From: Linus Torvalds <torvalds@linux-foundation.org>
To: Theodore Tso <tytso@mit.edu>
Cc: Arjan van de Ven <arjan@infradead.org>,
Jens Axboe <jens.axboe@oracle.com>,
Linux Kernel Developers List <linux-kernel@vger.kernel.org>,
Ext4 Developers List <linux-ext4@vger.kernel.org>
Subject: Re: [GIT PULL] Ext3 latency fixes
Date: Sun, 5 Apr 2009 10:01:06 -0700 (PDT) [thread overview]
Message-ID: <alpine.LFD.2.00.0904050927580.4023@localhost.localdomain> (raw)
In-Reply-To: <20090405001005.GA7553@mit.edu>
On Sat, 4 Apr 2009, Theodore Tso wrote:
>
> It may be that it's easier from an less-lines-of-the-kernels-to-change
> point of view to add a WRITE_SYNC_PLUGGED which doesn't do the unplug,
> and keep WRITE_SNYC as having the implicit unplug. Or maybe it would
> be better to completely separate the "send a write which is marked as
> SYNC" from the "implicit unplug" in the API.
Well, the block layer internally already separates the two, it's just
WRITE_SYNC that ties them together. So a trivial patch like the appended
would make WRITE_SYNC just mean "this is synchronous IO" without the
unplugging, and then WRITE_UNPLUG would mark it both as synchronous _and_
unplug it.
(Or you could do the WRITE_SYNC_PLUGGED model too, but I think WRITE_SYNC
and WRITE_UNPLUG actually would be better names, since they talk about the
effects more directly).
The question is more of a "who really wants the unplugging". Presumably
the direct-io code-path really does (on the assumption that if you are
doing direct-io, the caller had better done all the coalescing it wants).
Non-rotational media would tend to want the unplugging, but the block
layer already does that (ie in __make_request() we already do:
if (unplug || blk_queue_nonrot(q))
__generic_unplug_device(q);
so non-rotational devices get unplugged whether the request was a
unplugging request or not).
Of course, different IO schedulers react differently to that whole "sync
vs unplug" thing. I think CFQ is the only one that actually cares about
the "sync" bit (using different queues for sync vs async). The other
schedulers only care about the plugging. So the patch below really doesn't
make much sense as-is, because as things are right now, the scheduler
behaviors are so different for the unplug-vs-sync thing that no sane user
can ever know whether they should use WRITE_SYNC (== higher priority
queueing for CFQ, no-op for others) or WRITE_UNPLUG (unplug on all, and
additionally higher priority for CFQ).
So I'm not serious about this patch, because as things are right now, I
don't think it's sensible, but I do think that this just generally shows
the confusion of what we should do. When is plugging right, when isn't it?

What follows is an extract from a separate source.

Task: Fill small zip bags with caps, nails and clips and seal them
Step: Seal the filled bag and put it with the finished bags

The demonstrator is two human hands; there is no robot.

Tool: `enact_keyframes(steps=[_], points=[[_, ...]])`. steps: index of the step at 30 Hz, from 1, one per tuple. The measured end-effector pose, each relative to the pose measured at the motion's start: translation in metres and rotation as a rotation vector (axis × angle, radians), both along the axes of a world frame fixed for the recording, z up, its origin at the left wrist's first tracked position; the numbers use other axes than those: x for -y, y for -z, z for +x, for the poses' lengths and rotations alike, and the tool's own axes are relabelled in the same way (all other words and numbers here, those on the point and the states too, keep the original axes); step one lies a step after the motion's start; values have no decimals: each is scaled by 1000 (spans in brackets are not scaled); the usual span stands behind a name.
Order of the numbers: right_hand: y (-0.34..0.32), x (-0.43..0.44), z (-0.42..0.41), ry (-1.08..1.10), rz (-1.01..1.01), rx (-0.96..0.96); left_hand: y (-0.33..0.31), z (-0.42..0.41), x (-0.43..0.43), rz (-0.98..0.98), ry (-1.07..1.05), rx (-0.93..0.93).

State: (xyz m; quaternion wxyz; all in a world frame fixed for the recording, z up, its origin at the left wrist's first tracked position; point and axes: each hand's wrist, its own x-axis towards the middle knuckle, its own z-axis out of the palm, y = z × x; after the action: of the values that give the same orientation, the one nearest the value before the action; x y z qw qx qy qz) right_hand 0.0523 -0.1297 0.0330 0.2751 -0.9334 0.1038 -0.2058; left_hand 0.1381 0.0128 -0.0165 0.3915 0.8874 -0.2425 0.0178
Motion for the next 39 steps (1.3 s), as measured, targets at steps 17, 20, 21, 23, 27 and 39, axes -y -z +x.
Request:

Also, one of the issues seems to literally be that the higher-level
request handling doesn't care AT ALL about the priority. Allocating the
request itself does keep reads and writes separated, but if the request is
a SYNCIO request, and non-sync writes have filled up th write requests,
we'll have to wait for the background writes to free up requests.
That is quite possibly the longest wait we have in the system.
See get_request():
const int rw = rw_flags & 0x01;
(That should _really_ be RW_MASK instead of 0x01, I suspect) and how the
request allocation itself is done.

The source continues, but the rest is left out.